About this exercise - Reproduce the full listing below exactly. Do not include the pictures.

BEGIN Data provided

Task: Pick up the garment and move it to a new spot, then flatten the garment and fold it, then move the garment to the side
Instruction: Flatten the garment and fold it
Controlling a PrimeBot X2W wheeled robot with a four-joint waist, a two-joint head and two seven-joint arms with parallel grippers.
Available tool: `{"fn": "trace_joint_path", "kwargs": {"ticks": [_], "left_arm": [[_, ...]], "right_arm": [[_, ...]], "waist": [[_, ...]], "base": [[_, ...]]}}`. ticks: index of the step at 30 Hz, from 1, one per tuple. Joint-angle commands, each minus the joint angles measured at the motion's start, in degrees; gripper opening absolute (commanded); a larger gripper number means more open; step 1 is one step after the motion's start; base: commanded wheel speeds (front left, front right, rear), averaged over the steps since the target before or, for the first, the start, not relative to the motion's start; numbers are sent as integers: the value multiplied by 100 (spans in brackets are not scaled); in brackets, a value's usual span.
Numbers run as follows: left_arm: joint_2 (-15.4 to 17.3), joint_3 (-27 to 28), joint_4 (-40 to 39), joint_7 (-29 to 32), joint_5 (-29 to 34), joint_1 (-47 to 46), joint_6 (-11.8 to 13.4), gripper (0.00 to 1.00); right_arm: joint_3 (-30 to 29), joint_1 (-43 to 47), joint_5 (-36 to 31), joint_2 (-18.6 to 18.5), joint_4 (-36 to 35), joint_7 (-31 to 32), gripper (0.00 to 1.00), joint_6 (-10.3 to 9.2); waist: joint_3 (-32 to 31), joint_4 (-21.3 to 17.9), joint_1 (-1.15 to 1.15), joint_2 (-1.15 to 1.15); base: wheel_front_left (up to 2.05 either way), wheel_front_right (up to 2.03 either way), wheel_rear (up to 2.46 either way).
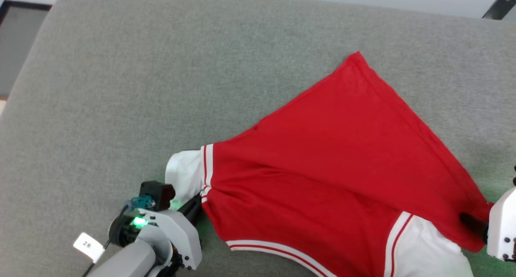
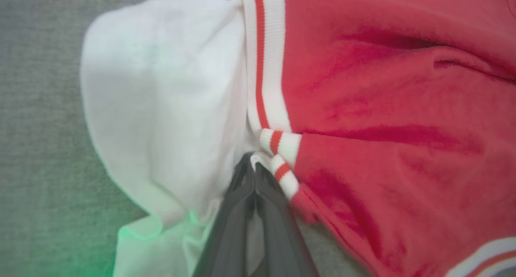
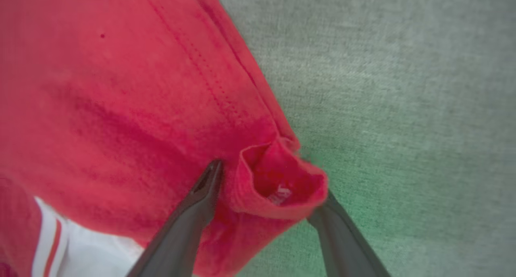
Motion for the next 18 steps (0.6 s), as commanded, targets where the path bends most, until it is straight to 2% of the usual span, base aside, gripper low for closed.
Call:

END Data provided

Result -
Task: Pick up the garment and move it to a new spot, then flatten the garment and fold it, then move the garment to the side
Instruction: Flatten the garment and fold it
Controlling a PrimeBot X2W wheeled robot with a four-joint waist, a two-joint head and two seven-joint arms with parallel grippers.
Available tool: `{"fn": "trace_joint_path", "kwargs": {"ticks": [_], "left_arm": [[_, ...]], "right_arm": [[_, ...]], "waist": [[_, ...]], "base": [[_, ...]]}}`. ticks: index of the step at 30 Hz, from 1, one per tuple. Joint-angle commands, each minus the joint angles measured at the motion's start, in degrees; gripper opening absolute (commanded); a larger gripper number means more open; step 1 is one step after the motion's start; base: commanded wheel speeds (front left, front right, rear), averaged over the steps since the target before or, for the first, the start, not relative to the motion's start; numbers are sent as integers: the value multiplied by 100 (spans in brackets are not scaled); in brackets, a value's usual span.
Numbers run as follows: left_arm: joint_2 (-15.4 to 17.3), joint_3 (-27 to 28), joint_4 (-40 to 39), joint_7 (-29 to 32), joint_5 (-29 to 34), joint_1 (-47 to 46), joint_6 (-11.8 to 13.4), gripper (0.00 to 1.00); right_arm: joint_3 (-30 to 29), joint_1 (-43 to 47), joint_5 (-36 to 31), joint_2 (-18.6 to 18.5), joint_4 (-36 to 35), joint_7 (-31 to 32), gripper (0.00 to 1.00), joint_6 (-10.3 to 9.2); waist: joint_3 (-32 to 31), joint_4 (-21.3 to 17.9), joint_1 (-1.15 to 1.15), joint_2 (-1.15 to 1.15); base: wheel_front_left (up to 2.05 either way), wheel_front_right (up to 2.03 either way), wheel_rear (up to 2.46 either way).
Motion for the next 18 steps (0.6 s), as commanded, targets where the path bends most, until it is straight to 2% of the usual span, base aside, gripper low for closed.
Call:

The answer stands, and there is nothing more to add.